The Wait (الانتظار) is a Syrian drama TV series that was produced and aired in 2006. The work reflects the social and financial hardships faced by residents of slums (عشوائيات, ashwa'iyat) in the first half of the 2000s in particular. The work achieved success after receiving great praise. The subject of the series was invisible and was not highlighted in the Syrian drama, which is known for its abundance of production. The Wait portrays the paradoxes of existence, encompassing the conflicts between values and allure, destitution and prosperity, as well as greed and satisfaction.
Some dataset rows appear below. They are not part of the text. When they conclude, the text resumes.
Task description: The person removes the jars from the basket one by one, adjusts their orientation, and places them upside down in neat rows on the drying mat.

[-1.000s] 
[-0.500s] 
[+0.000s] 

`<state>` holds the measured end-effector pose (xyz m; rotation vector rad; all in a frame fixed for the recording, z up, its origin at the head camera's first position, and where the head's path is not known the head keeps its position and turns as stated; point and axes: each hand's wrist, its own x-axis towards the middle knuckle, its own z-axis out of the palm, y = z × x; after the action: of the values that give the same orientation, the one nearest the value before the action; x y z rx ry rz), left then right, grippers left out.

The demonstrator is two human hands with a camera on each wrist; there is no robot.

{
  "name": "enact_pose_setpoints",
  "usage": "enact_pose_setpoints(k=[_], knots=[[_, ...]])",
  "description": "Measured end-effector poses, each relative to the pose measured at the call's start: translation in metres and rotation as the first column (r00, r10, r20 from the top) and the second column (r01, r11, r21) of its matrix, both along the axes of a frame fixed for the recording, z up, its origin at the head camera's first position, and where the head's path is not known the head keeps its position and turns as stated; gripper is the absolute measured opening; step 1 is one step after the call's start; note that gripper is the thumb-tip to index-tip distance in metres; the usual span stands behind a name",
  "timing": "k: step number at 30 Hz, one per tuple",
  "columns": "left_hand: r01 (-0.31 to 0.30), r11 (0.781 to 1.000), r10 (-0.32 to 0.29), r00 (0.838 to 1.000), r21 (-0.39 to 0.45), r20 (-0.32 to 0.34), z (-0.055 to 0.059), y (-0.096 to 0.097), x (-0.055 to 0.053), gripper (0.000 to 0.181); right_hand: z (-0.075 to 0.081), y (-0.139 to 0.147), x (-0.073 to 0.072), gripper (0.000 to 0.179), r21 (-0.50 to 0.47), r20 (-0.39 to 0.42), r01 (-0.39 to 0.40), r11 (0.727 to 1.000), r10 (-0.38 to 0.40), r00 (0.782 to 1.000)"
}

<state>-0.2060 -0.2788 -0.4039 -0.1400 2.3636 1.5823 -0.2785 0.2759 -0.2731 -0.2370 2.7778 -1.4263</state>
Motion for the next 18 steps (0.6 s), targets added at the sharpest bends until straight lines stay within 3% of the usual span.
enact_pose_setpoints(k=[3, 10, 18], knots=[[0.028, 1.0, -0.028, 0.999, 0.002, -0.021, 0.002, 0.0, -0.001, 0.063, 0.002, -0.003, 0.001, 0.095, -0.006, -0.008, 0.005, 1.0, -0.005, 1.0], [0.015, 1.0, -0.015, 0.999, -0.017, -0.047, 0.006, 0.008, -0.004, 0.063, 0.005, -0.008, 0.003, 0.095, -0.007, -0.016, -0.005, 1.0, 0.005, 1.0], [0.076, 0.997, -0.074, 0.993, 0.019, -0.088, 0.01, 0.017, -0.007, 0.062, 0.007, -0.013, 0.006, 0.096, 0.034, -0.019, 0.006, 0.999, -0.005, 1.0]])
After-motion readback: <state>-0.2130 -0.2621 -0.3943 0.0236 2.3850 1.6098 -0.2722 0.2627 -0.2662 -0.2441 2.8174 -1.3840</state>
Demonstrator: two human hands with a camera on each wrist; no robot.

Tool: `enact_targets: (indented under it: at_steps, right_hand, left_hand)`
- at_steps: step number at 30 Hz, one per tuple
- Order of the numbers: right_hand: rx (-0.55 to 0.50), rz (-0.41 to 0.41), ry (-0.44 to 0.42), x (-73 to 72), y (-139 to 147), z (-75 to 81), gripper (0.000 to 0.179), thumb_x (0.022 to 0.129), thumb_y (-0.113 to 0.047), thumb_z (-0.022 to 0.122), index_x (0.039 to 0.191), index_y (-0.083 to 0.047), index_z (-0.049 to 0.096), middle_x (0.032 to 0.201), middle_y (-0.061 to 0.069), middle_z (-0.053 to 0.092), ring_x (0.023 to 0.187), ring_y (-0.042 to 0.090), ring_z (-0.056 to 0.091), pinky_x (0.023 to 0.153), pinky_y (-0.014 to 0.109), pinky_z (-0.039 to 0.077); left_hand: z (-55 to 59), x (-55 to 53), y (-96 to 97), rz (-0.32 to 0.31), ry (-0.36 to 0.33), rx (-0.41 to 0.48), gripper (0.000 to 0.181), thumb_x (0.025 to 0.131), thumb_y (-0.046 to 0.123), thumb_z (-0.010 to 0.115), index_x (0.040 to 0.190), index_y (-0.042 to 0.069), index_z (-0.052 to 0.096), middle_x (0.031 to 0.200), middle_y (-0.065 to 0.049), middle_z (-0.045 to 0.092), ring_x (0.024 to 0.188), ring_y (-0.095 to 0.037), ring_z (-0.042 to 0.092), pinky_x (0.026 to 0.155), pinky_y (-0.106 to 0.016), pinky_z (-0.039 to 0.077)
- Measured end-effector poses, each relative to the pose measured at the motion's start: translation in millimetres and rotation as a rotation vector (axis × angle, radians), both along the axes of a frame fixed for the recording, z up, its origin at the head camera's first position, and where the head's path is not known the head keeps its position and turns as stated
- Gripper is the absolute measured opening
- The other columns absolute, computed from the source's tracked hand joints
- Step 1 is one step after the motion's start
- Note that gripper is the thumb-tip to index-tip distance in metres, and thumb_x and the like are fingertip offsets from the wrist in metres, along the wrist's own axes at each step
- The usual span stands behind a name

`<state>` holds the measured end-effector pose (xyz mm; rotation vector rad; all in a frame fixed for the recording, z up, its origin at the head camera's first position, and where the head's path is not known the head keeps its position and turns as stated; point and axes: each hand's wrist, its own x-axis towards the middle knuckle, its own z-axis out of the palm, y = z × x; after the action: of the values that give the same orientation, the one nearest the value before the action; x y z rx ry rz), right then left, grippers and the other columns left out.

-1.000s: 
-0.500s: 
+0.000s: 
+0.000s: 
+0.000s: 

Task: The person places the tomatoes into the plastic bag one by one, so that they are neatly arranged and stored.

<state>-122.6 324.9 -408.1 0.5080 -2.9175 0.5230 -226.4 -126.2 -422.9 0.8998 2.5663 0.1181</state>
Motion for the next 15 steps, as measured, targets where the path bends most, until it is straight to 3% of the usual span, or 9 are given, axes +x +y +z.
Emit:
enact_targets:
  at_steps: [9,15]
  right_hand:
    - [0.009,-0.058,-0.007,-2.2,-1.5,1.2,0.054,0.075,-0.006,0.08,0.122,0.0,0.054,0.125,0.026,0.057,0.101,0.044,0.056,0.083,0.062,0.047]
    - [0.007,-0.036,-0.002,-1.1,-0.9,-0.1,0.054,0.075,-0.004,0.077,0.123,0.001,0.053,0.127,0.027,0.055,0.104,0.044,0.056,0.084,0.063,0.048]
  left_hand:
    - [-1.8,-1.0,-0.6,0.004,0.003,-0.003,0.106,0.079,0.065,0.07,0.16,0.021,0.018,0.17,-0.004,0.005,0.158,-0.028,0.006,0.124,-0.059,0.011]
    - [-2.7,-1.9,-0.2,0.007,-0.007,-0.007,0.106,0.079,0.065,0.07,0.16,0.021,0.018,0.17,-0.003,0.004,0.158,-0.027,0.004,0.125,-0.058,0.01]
The series intricately portrays the living conditions in Damascus' slums, while also highlighting the fears, hopes, and dreams of the people living in these communities.

== Plot ==
The series mainly takes place in a random neighborhood where families live close to each other. Where there is no room for a private life and even a private secret cannot be kept for a long time. The name of the series stems from the neighborhood's residents' eagerness for something that improves their lives and takes them out of that neighborhood. Contented journalist Wael wants to live in the neighborhood until it is his family's turn to get a house in one of the good-quality areas, while his wife wants to get out of their house in the neighborhood quickly because she fears for her children, Raja and Malik, from delinquency and learning from bad examples in the neighborhood like Ghlais and others. Abboud, the gallant and foundling man who steals at night from various shops and spends a large part of the money on his friends in the neighborhood and the children's shelter in which he lived his childhood.